Look into replacing `sled` #294

ShadowJonathan · 2021-07-14T15:06:26Z

heed is a high-level wrapper around LMDB, i think it'd be interesting to figure out if it has better performance, compatibility, and caching possibilities compared to sled (at the moment), and/or to allow these database backends to be swapped interchangeably.

The text was updated successfully, but these errors were encountered:

poljar · 2021-07-27T09:48:23Z

Such an abstraction exists:

matrix-rust-sdk/matrix_sdk_base/src/store/mod.rs

Line 91 in 3d734a1

pub trait StateStore: AsyncTraitDeps {

. You can implement a custom store and use it.

As for now, there aren't any show stoppers that would make me move away from sled and I don't have the bandwidth to support multiple store implementations.

jplatte · 2022-03-10T18:40:23Z

Other options mentioned on Matrix today:

~~BonsaiDb~~
Persy

Both written in Rust, so presumably don't need a C toolchain which could give us easy cross compilation once olm is also replaced by vodozemac (which should be pretty soon!).

poljar · 2022-03-10T18:45:19Z

Another one:

Sanakirja

Which has multi-process support, which might be relevant for the iOS use-case where currently two sync loops are going on. One for the notifications and one for the main process.

gnunicorn · 2022-03-17T17:48:24Z

note about BonsaiDB, from their docs:

However, the underlying storage layer that BonsaiDb is built upon, sled, does not support multiple processes writing its data simultaneously.

gnunicorn · 2022-05-18T08:07:46Z

maybe https://github.com/symmetree-labs/infinitree ?

gnunicorn · 2022-05-18T08:41:09Z

don't forget about https://github.com/paritytech/parity-db

bnjbvr · 2022-10-01T07:10:51Z

A new contender recently appeared: https://github.com/cberner/redb/

Pure Rust, claims almost as fast as LMDB in the README.md.

jplatte · 2022-10-01T09:29:51Z

Unfortunately it is mmap-based, so fundamentally incompatible with accessing the DB from multiple processes at the same time, which seems like is going to be a hard requirement for whatever we replace sled with.

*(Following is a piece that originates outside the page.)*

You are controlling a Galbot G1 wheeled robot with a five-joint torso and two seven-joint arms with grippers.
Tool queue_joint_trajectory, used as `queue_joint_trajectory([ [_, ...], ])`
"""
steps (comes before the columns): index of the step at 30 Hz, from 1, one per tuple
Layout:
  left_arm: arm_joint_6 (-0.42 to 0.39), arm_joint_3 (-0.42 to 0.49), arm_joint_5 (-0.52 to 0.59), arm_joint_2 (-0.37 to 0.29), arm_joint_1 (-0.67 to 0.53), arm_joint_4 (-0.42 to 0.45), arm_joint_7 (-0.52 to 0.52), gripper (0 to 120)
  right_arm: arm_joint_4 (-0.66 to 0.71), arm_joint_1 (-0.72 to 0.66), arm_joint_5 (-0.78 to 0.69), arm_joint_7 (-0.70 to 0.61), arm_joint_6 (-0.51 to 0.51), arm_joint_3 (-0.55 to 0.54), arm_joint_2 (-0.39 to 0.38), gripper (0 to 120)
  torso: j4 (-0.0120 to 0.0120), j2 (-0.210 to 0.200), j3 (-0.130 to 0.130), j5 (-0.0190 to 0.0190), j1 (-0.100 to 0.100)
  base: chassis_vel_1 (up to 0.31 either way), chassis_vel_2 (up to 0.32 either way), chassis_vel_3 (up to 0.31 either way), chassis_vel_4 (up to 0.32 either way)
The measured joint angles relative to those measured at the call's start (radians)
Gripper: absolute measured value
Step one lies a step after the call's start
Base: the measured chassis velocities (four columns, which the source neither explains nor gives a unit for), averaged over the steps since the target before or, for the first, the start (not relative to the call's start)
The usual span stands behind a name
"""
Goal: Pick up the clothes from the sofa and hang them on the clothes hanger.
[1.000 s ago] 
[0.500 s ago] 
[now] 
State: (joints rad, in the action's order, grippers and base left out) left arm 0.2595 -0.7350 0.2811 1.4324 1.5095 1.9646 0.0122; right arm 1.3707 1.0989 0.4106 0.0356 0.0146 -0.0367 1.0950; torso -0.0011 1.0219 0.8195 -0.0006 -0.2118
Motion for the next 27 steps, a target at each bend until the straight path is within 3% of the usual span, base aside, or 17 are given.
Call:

gnunicorn · 2022-11-10T14:08:18Z

I stand corrected on Bonsai-DBb - since 0.1.0 it's been using nebari, not sled:

The underlying dependency on sled has been changed for an in-house storage implementation nebari.

It's not clear what that means for multi-process support though (I doubt it has that).

P-E-Meunier · 2022-12-10T13:32:30Z

I'm the author of Sanakirja and reached this thread while reading about news in Matrix. If you need any help let me know. See our benchmarks: https://pijul.org/posts/2021-02-06-rethinking-sanakirja/

jplatte · 2022-12-12T11:00:51Z

@P-E-Meunier Thanks for the offer! I have started work on a crypto-store based on Sanakirja, but it's not clear to me how I would use arbitrarily-sized (byte)strings in there, both for keys and values. I got the basic setup working and thought [u8] key / value would work, but then hit the 510 byte limit in impl UnsizedStorable for [u8]. I started looking into how Pijul uses sanakirja, but didn't get very far yet. The current state of my work can be found here.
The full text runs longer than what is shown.